CHAPTER 6: The War Council
Author: Black ink
last update2026-06-25 07:43:27

Loretta Cade had been sitting on far more than just faded documents and old municipal deeds. 

For forty years, while the Dinsel family built their gleaming towers on stolen foundations, she had been quietly cultivating relationships. 

She had spent decades listening to, supporting, and remembering the people whom Adam Dinsel's empire completely depended on but never bothered to respect.

These were the invisible teeth in the city's gears: the building inspectors who were talked down to on active job sites, the city permit clerks whose names were never learned, the municipal surveyors shoved aside by high-priced corporate fixers, and the independent subcontractors whom the Dinsel Group underpaid, delayed, and replaced without notice. 

There were even brilliant architects whose visionary ideas had been absorbed into massive Dinsel developments with zero credit and zero compensation.

That evening, Loretta called a meeting in her Cascade Heights dining room.

Eight people arrived, slipping quietly through the wrought-iron gates as the sun dipped below the tree line. 
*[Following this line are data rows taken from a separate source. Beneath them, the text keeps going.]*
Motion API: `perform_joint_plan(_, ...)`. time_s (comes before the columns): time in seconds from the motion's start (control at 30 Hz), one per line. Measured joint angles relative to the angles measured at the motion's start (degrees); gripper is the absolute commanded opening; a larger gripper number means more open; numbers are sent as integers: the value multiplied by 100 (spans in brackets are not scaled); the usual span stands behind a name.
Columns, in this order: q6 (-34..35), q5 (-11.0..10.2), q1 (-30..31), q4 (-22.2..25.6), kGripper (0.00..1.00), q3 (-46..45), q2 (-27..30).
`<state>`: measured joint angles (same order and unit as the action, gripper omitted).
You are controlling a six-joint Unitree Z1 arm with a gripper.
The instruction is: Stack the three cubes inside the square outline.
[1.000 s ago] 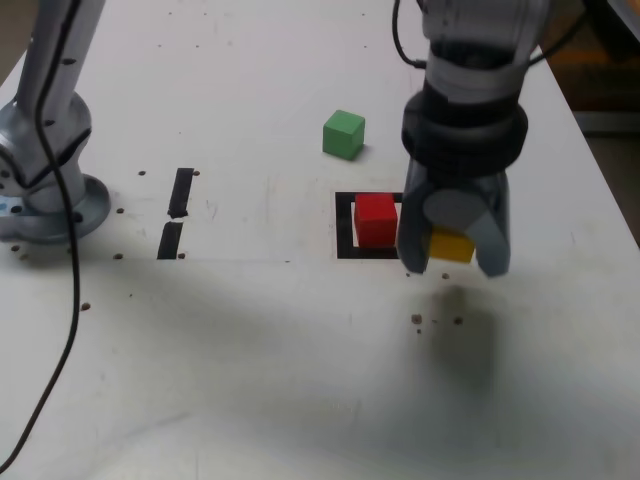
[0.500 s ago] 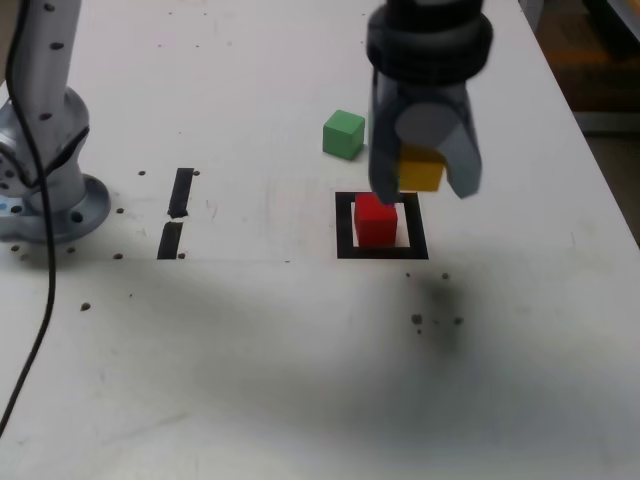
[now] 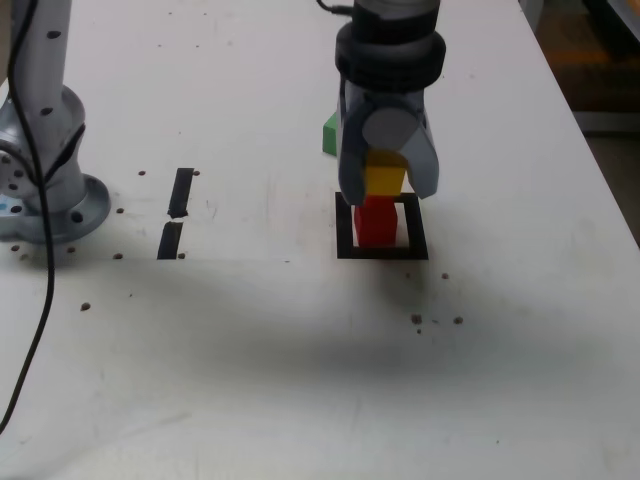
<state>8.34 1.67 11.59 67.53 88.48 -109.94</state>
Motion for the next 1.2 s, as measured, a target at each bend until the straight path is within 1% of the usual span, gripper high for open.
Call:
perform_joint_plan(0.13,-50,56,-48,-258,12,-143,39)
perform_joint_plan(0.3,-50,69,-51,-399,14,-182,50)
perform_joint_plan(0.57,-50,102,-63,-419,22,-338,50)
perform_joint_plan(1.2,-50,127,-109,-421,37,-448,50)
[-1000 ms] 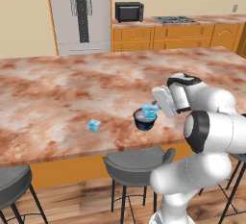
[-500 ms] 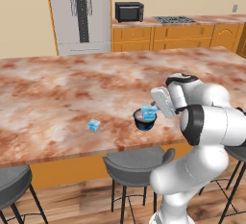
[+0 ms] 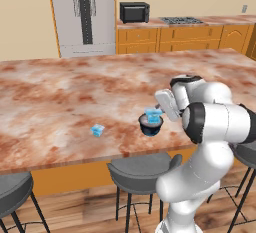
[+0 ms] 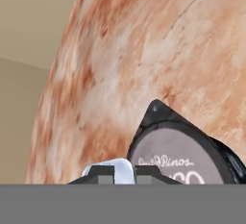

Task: Stack the yogurt containers by placing the smaller containers on top of the larger containers.

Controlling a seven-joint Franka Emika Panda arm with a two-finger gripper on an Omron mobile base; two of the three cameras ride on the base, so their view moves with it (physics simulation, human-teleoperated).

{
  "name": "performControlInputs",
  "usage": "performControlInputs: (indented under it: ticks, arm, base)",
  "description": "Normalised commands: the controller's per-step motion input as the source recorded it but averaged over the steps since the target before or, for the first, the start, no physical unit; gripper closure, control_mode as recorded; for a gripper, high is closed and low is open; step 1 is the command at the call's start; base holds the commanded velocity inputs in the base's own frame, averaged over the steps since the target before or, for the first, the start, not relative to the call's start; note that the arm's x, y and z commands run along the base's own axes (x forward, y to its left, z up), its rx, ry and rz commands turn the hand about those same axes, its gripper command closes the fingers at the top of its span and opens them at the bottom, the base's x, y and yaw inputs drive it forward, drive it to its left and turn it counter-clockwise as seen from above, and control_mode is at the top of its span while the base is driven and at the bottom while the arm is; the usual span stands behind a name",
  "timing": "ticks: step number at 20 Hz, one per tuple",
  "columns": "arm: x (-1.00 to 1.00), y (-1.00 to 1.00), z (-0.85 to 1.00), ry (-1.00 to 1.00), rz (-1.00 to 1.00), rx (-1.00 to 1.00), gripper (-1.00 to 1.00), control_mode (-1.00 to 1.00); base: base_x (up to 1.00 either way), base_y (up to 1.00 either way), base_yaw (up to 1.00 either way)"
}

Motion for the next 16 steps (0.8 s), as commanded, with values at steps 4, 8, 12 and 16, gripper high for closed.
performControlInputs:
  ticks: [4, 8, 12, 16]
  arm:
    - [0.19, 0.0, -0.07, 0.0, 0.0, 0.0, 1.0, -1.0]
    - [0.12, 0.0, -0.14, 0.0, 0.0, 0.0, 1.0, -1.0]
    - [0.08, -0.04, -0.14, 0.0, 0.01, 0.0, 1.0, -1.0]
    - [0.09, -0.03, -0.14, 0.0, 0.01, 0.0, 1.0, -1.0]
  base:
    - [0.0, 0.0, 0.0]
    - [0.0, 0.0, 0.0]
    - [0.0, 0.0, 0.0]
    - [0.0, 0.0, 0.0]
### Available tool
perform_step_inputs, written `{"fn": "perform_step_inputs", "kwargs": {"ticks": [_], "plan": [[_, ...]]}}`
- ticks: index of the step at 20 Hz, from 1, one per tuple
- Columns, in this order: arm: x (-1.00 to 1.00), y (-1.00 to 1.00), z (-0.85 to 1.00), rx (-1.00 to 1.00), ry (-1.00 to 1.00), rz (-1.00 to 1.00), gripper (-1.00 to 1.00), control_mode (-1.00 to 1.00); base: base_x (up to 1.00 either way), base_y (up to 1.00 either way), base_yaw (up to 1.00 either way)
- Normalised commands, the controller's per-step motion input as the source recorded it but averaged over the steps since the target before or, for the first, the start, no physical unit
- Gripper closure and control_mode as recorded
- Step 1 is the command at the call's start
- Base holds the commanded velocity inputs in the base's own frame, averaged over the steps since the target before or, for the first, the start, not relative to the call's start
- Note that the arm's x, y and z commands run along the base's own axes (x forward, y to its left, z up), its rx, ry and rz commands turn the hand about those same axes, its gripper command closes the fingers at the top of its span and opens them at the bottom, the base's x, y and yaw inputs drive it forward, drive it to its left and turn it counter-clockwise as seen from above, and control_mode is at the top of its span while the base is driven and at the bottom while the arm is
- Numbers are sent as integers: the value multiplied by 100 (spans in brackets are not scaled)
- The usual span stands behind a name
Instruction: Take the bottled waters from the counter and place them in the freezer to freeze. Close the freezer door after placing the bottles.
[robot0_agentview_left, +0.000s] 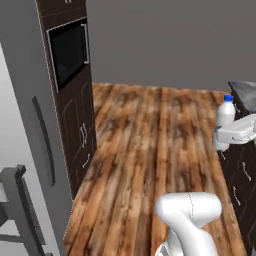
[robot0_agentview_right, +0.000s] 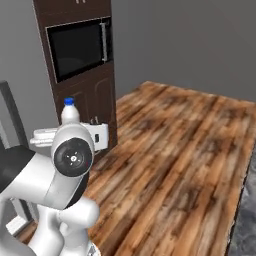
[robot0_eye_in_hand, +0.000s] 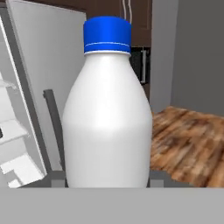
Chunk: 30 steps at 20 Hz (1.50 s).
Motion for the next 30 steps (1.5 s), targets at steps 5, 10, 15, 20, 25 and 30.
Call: {"fn": "perform_step_inputs", "kwargs": {"ticks": [5, 10, 15, 20, 25, 30], "plan": [[0, 0, 0, 0, 0, 0, 100, 100, 89, -66, 65], [0, 0, 0, 0, 0, 0, 100, 100, 88, -70, 66], [0, 0, 0, 0, 0, 0, 100, 100, 73, -68, 72], [0, 0, 0, 0, 0, 0, 100, 100, 33, -63, 70], [0, 0, 0, 0, 0, 0, 100, 100, -4, -19, 59], [0, 0, 0, 0, 0, 0, 100, 100, 2, 9, 56]]}}
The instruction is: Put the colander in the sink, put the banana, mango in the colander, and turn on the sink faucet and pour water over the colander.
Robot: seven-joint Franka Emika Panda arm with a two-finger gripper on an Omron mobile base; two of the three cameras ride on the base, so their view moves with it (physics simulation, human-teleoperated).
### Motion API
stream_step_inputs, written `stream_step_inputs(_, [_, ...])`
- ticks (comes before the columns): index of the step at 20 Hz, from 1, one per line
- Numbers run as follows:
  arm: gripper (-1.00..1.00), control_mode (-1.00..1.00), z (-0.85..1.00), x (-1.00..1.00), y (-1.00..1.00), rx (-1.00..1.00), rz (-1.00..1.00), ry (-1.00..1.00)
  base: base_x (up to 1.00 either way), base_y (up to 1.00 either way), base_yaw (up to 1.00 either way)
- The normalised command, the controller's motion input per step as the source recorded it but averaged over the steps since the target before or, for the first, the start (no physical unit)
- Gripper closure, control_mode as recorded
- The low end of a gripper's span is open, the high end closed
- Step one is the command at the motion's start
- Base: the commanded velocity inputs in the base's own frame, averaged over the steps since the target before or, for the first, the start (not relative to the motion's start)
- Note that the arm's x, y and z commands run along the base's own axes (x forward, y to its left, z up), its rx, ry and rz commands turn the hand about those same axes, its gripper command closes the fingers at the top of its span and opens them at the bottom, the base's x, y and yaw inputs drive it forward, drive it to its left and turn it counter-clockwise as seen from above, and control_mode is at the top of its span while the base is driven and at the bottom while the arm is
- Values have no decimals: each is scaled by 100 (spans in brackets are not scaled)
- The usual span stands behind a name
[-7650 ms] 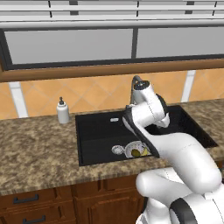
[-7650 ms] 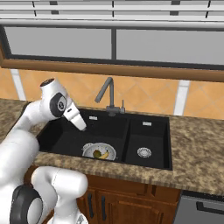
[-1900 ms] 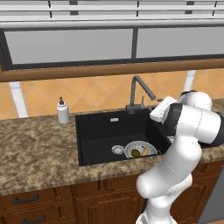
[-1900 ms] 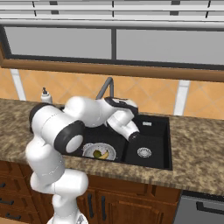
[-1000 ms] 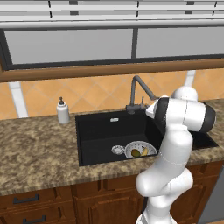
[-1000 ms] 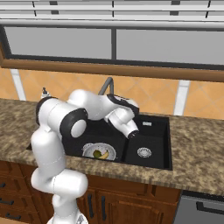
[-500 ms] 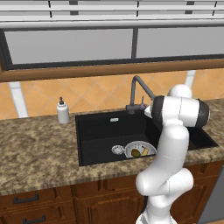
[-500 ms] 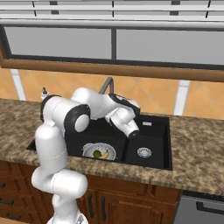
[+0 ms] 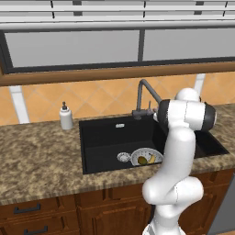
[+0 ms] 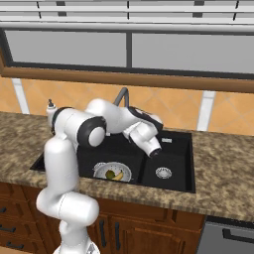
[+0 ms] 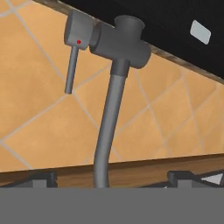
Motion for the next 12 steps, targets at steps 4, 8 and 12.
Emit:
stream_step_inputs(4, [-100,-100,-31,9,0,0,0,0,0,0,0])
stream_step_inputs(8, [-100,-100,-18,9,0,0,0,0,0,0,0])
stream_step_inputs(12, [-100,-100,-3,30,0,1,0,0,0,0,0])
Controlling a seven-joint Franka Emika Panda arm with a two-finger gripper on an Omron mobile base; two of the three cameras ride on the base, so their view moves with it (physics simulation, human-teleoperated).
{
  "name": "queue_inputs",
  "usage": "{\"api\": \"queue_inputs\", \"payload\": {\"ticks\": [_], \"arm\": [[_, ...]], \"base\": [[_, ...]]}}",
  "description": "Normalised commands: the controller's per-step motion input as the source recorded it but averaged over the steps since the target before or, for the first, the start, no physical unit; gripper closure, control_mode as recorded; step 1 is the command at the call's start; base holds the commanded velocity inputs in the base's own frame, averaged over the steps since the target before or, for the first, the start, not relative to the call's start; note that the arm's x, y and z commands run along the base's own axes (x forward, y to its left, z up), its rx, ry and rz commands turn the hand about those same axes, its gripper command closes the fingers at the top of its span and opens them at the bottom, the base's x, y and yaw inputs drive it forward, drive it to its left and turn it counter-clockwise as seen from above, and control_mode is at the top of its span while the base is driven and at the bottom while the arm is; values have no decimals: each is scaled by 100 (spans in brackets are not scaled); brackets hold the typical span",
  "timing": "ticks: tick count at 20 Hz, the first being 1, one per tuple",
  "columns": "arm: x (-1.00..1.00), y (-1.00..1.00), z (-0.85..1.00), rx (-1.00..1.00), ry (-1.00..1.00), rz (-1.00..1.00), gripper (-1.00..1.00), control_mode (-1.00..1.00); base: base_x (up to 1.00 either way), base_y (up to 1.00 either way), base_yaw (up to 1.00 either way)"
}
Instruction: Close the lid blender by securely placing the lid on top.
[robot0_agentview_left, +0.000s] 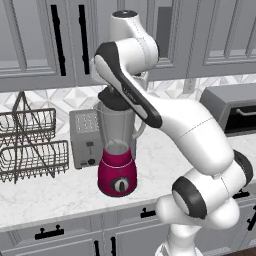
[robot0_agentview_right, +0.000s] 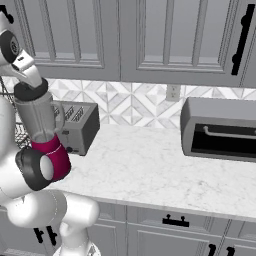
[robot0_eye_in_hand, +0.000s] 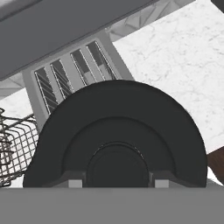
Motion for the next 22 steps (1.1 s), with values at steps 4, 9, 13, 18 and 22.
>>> {"api": "queue_inputs", "payload": {"ticks": [4,9,13,18,22], "arm": [[9,8,-3,0,0,0,100,-100],[8,14,-5,0,0,0,100,-100],[3,10,-9,0,0,0,100,-100],[1,0,-3,0,0,0,100,-100],[0,-12,0,2,0,2,100,-100]], "base": [[0,0,0],[0,0,0],[0,0,0],[0,0,0],[0,0,0]]}}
None of them were powerful in the way Atlanta typically measured power. 

They didn't have corner offices in Buckhead, they didn't hold press conferences, and their names didn't grace the plaques of museum wings. 

But they were the highly functional infrastructure of the city's entire construction ecosystem. 

Furthermore, every single one of them carried a specific, deeply personal, and documented grievance against Adam Dinsel that they had been utterly unable to act on alone. Until tonight.

Loretta stood at the head of the long mahogany table and introduced Hughie.

 In plain, unhurried language, she laid out the reality of the 1952 municipal primacy rights. 

She explained exactly what Hughie’s inherited co-signature authority on the southwest utility corridor meant for Adam’s massive, two-hundred-million-dollar West End development.

And then, she laid out what she was proposing. 

It wasn't a loud, dramatic legal filing designed to generate headlines. It wasn't a public relations campaign, and it certainly wasn't a physical confrontation. 

It was a systematic, highly coordinated withdrawal of every single service, professional relationship, and bureaucratic courtesy that the Dinsel Group took for granted every single day. 

And it would be timed precisely to the exact second the thirty-one primacy claims landed in the city registry.

One by one, the people around the table spoke up, their voices calm but filled with an undeniable, suppressed intensity.

The senior building inspector went first, leaning forward as he explained what a full-scope, hyper-compliant safety review of an active high-rise construction site actually looked like. 

He detailed the sheer volume of obscure code requirements he could strictly enforce, and exactly how many weeks a site would sit dead in the water while those meticulous, entirely legal audits were carried out.

Next, the city permit clerk spoke. 

She explained with a small, cold smile how a single, minor documentation discrepancy could manually flag a corporate development file for secondary administrative review, effectively burying the Dinsel Group's active zoning adjustments at the absolute bottom of a mountain of city paperwork.

Finally, a major concrete subcontractor detailed the catastrophic domino effect on a commercial construction timeline when specialty trades suddenly went completely unavailable due to "unforeseen scheduling conflicts."

Each person in the room, speaking in the unique language of their respective trade, described their individual piece of a massive, bureaucratic machine. 

It was a machine that could grind Adam Dinsel's entire multi-billion-dollar operation to a screeching, suffocating halt, all without committing a single illegal act.

Hughie sat perfectly still at the center of the table, listening to the tactical breakdown. 

He watched the faces of the people his father had once looked out for, and he felt the immense, dormant power of the community his grandmother had kept alive in the dark.

When the room finally fell quiet, every eye turned to him, waiting for his command.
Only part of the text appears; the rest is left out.